A imposição de uma nova taxa de US$ 100 mil para o visto H-1B, destinado a trabalhadores estrangeiros qualificados nos Estados Unidos, levanta preocupações sobre o impacto negativo nas contratações por empresas de tecnologia americanas.
A medida, anunciada recentemente, visa, segundo o governo, a priorizar empregos para cidadãos americanos.
Visto H-1B
Executivos e investidores expressam preocupação com o aumento significativo nos custos para as empresas, especialmente startups, que dependem do visto H-1B como parte de sua estratégia de recrutamento. O visto H-1B permite que profissionais como cientistas, engenheiros e programadores de informática trabalhem nos EUA.
A decisão gerou críticas de líderes empresariais, que a consideram prejudicial para um setor que tem contribuído significativamente para a economia americana. Analistas alertam que a medida pode afastar talentos imigrantes com potencial para criar empresas nos EUA. A incerteza sobre a implementação e o custo elevado já estão levando empresas de tecnologia a reavaliar seus planos de recrutamento, orçamento e força de trabalho.
Aproximadamente 141 mil pedidos de vistos H-1B foram aprovados em 2024.
Em 2024, aproximadamente 141 mil pedidos de vistos H-1B foram aprovados. Empresas como Amazon, Microsoft e Meta utilizam esse tipo de visto. Ex-executivos e investidores alertam para o risco de perder a capacidade de atrair profissionais qualificados de todo o mundo, que contribuem para o crescimento e a inovação nos EUA.
Empresas de tecnologia manifestaram preocupação com a nova taxa, considerando-a impraticável.
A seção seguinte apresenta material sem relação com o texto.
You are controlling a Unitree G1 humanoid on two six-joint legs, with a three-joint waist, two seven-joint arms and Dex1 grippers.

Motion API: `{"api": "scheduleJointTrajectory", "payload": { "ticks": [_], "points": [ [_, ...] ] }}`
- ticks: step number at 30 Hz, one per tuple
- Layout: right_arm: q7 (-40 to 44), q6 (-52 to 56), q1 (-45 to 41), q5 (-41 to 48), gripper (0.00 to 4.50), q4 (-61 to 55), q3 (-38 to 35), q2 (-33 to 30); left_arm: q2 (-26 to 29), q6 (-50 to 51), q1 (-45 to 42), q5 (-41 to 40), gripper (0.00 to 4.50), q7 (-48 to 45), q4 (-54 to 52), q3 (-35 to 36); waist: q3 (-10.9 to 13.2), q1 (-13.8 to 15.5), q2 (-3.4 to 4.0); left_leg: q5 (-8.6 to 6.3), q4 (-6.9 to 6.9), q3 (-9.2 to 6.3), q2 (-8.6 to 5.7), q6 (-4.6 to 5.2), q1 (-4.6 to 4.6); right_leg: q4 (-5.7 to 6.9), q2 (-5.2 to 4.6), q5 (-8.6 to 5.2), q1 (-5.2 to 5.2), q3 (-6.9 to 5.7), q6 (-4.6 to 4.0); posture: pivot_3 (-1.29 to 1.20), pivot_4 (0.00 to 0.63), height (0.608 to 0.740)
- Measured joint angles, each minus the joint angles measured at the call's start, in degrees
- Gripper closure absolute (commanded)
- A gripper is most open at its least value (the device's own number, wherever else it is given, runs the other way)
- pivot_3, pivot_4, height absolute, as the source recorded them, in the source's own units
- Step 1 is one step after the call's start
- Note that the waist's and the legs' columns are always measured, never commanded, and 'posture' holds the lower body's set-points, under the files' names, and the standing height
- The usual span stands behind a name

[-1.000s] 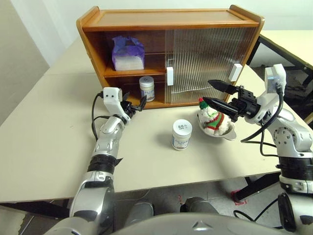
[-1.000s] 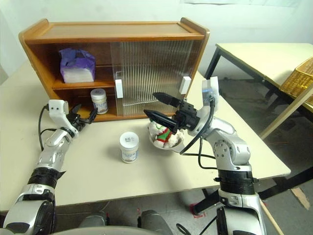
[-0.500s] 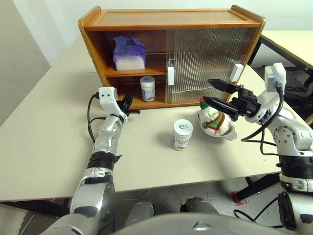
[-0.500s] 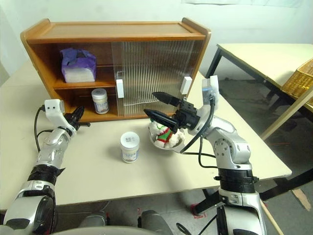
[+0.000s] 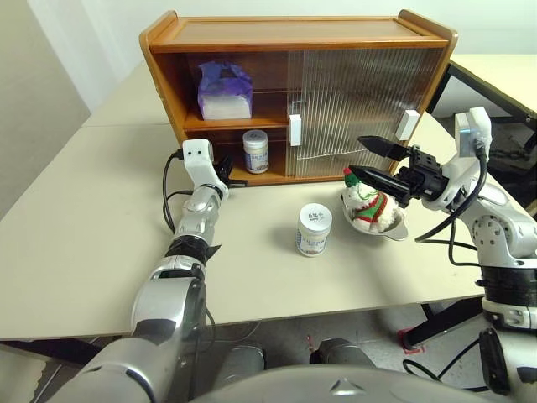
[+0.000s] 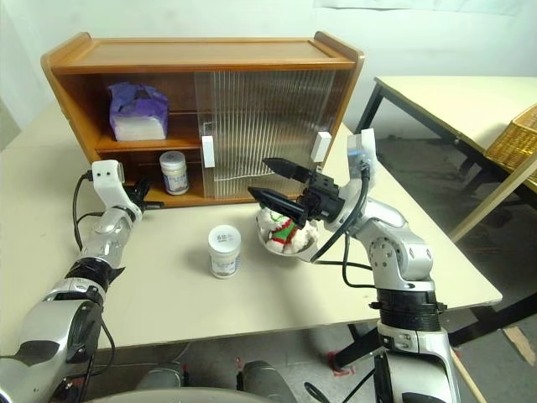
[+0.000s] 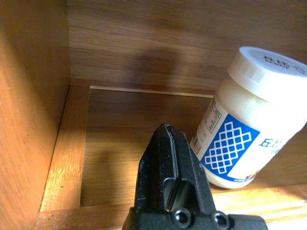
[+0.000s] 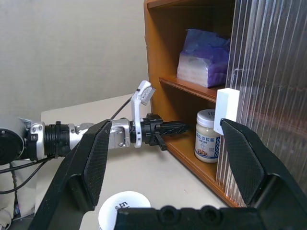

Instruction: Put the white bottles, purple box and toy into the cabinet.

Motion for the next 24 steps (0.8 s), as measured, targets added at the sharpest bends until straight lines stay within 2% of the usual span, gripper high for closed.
{"api": "scheduleJointTrajectory", "payload": {
  "ticks": [10, 24],
  "points": [
    [-0.2, 0.0, 0.0, 0.0, 0.0, 0.0, 0.0, -0.1, -1.8, -1.2, -1.5, 0.7, 4.47, -0.5, 1.2, -0.4, 0.0, -0.7, -0.02, 0.01, -0.2, -0.01, -0.09, 0.0, -0.03, -0.22, -0.02, -0.01, -0.02, 0.08, 0.03, -0.08, 0.0, 0.74],
    [-0.5, 0.0, 0.0, 0.0, 0.0, -0.1, 0.0, -0.1, -1.4, -1.5, -4.2, 1.8, 4.47, -0.8, 6.5, -1.1, 0.0, -0.6, -0.02, -0.01, -0.37, -0.01, -0.08, 0.04, -0.11, -0.63, -0.02, 0.09, 0.0, 0.1, 0.2, -0.09, 0.0, 0.74]
  ]
}}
Há relatos de que algumas empresas estão considerando terceirizar parte de sua força de trabalho para outros países, como a Índia, como alternativa ao visto H-1B. Pequenas startups podem ser desproporcionalmente afetadas pela medida.
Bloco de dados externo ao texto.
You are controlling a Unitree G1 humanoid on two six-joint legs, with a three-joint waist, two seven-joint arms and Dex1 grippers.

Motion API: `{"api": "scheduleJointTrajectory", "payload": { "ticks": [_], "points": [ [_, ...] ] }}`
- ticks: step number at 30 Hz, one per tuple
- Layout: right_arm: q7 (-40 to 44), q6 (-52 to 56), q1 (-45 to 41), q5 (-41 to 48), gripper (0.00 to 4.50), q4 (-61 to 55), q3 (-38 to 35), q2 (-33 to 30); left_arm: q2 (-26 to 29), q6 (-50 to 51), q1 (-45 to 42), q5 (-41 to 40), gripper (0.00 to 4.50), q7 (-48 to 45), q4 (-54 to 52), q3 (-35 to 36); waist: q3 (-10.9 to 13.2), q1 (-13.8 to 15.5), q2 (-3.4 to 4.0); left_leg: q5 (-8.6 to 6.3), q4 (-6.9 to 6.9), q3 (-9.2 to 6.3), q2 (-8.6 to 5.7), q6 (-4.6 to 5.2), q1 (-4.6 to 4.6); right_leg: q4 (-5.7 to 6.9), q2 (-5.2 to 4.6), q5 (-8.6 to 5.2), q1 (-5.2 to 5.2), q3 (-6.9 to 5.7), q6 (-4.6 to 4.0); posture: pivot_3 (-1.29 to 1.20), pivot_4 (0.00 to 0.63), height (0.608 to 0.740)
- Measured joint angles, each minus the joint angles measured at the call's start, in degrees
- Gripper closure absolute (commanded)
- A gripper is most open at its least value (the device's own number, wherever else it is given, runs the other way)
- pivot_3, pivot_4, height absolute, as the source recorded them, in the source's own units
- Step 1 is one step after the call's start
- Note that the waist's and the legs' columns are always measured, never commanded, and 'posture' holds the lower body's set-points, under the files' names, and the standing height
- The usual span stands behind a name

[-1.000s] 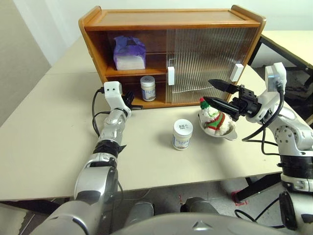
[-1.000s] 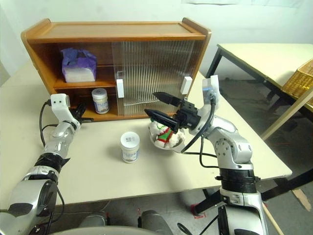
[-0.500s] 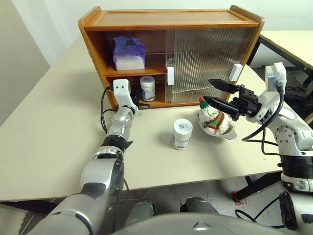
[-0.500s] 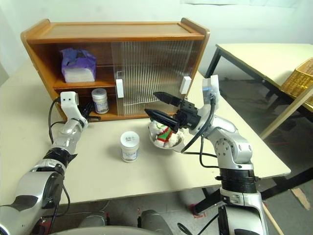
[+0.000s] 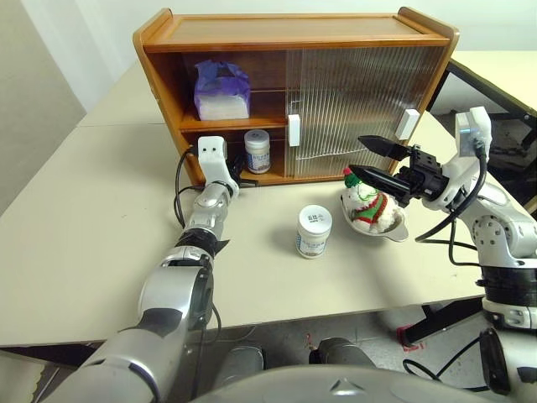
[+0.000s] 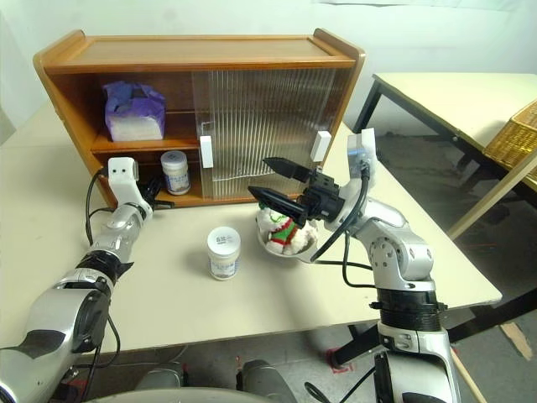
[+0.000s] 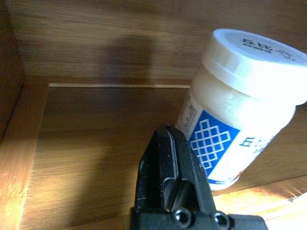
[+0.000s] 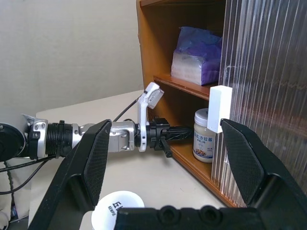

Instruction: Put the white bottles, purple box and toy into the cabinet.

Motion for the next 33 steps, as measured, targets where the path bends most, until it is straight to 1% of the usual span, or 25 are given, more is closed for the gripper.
{"api": "scheduleJointTrajectory", "payload": {
  "ticks": [17, 33],
  "points": [
    [-1.0, 0.0, 0.6, 0.1, 0.0, -1.8, -0.1, 0.0, -2.3, 0.0, -2.9, 1.4, 4.47, -1.4, 2.4, -1.1, 0.0, -0.4, 0.0, 0.0, 0.02, 0.0, -0.01, 0.01, 0.0, -0.01, 0.0, 0.01, 0.02, 0.0, 0.04, -0.11, 0.0, 0.74],
    [-1.2, 0.0, 0.9, 0.1, 0.0, -1.8, -0.1, 0.0, -1.8, -0.7, -2.5, 1.1, 4.47, -2.4, 2.2, -0.9, 0.0, -0.8, 0.0, 0.0, 0.02, 0.0, -0.01, 0.01, 0.01, -0.01, 0.0, 0.01, 0.02, 0.0, 0.05, -0.1, 0.0, 0.74]
  ]
}}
Embora a medida tenha apoio de setores conservadores, há também apoio de setores liberais. Cofundadores de grandes empresas argumentam que a mudança vai garantir segurança para “empregos de altíssimo valor”.
Mais da metade das startups americanas avaliadas em US$ 1 bilhão ou mais tiveram pelo menos um fundador imigrante. Empresas e advogados acreditam em ações judiciais que alegam que a nova taxa é indevida e esperam que os tribunais a reduzam antes que prejudique as contratações. Caso contrário, pode haver uma diminuição no fluxo de talentos para os EUA.